DeSantis’s strategy, and that of any candidate not named Trump, should be to consolidate the Maybe Trump voters. But DeSantis has seemed like he was going after the Always Trump voters with his aggressive language (“slitting throats”), his comment that Ukraine was just a “territorial dispute,” his suggestion that vaccine conspiracy theorist RFK Jr. would be a good candidate to head the Centers for Disease Control, and his doubling down on whether slavery might have been beneficial to some enslaved people.
According to Ayres, the issue with this approach is that the “Always Trump voters are ‘Always Trump’ for a specific reason — they will not be satisfied with a lesser Trump if they have the opportunity to choose the authentic one.”
Geoff Garin, a pollster affiliated with the Democratic Party, penned:
There is no room for DeSantis or anyone else to outflank Trump on the right, where Trump has his most loyal base.

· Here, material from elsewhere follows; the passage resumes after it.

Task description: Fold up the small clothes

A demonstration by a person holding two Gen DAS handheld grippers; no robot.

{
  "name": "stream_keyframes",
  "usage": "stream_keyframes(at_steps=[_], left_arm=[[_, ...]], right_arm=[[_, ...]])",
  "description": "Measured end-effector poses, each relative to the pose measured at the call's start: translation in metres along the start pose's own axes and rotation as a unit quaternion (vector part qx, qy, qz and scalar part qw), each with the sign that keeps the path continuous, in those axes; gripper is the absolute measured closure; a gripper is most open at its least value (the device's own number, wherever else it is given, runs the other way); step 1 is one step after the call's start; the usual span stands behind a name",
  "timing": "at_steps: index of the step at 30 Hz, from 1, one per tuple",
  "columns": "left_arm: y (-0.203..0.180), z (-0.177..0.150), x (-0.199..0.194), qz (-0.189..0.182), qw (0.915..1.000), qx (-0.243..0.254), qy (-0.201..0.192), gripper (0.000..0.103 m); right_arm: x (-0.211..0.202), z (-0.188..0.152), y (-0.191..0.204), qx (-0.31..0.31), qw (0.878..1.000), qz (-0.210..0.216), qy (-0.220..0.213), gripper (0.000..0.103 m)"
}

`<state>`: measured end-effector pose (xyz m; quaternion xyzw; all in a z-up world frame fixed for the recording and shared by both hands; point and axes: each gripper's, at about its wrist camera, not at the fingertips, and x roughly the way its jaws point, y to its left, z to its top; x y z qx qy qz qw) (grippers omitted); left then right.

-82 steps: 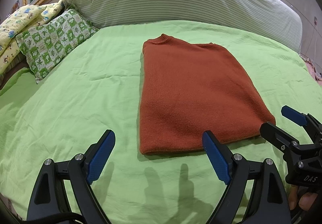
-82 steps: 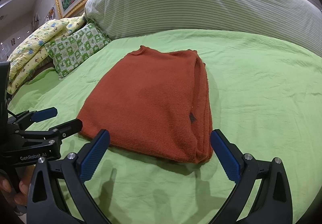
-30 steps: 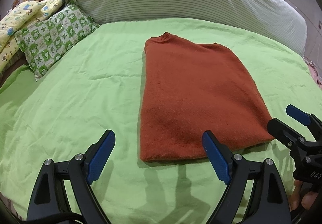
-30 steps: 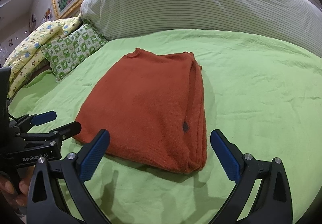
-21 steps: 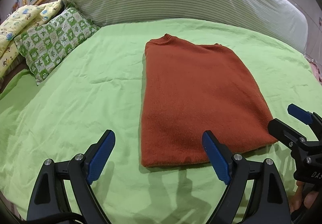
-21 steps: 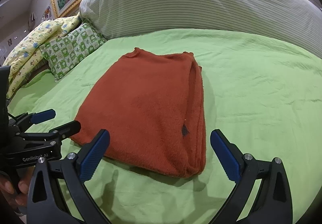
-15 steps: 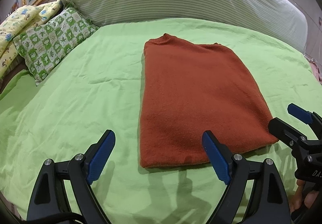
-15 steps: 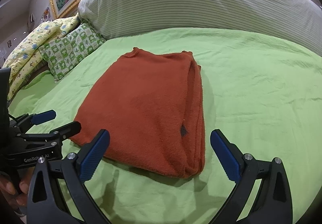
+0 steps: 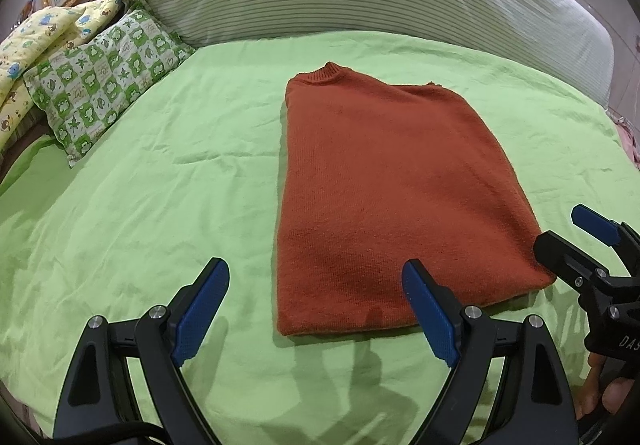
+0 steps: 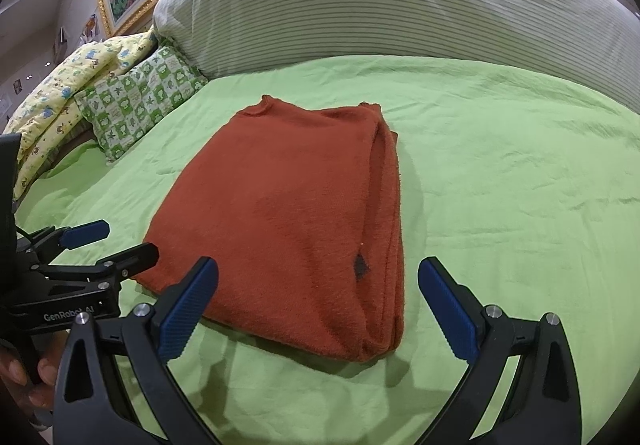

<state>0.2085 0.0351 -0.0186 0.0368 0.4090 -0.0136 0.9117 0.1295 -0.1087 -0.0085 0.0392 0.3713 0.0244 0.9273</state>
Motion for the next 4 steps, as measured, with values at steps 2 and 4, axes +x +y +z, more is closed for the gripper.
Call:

Candidates can argue that Trump is insufficiently conservative on some issues, but that it not the point for Trump loyalists. Candidates can try to echo the ugliness of Trump’s rhetoric, but that too misses what really draws these voters to Trump.
According to Garin, what sets him apart from other candidates is his ability to replicate certain things.
is Trump’s persona and style. Nobody else (especially DeSantis) has his performance skills, and no one else conveys the same boldness, naturalness, and authenticity in voicing the grievances of MAGA voters. Trump makes hatred entertaining for his supporters. DeSantis, by contrast, is a boring drag in his meanness.
Lee wrote by email that the level of support for Trump among Republicans remains sufficiently strong to pose an exceptionally challenging task for any alternative candidate to present a compelling argument against him. Frances Lee, a political scientist at Princeton, further underscores the inherent difficulties confronting a Republican contender who seeks to challenge an incumbent party leader in a primary.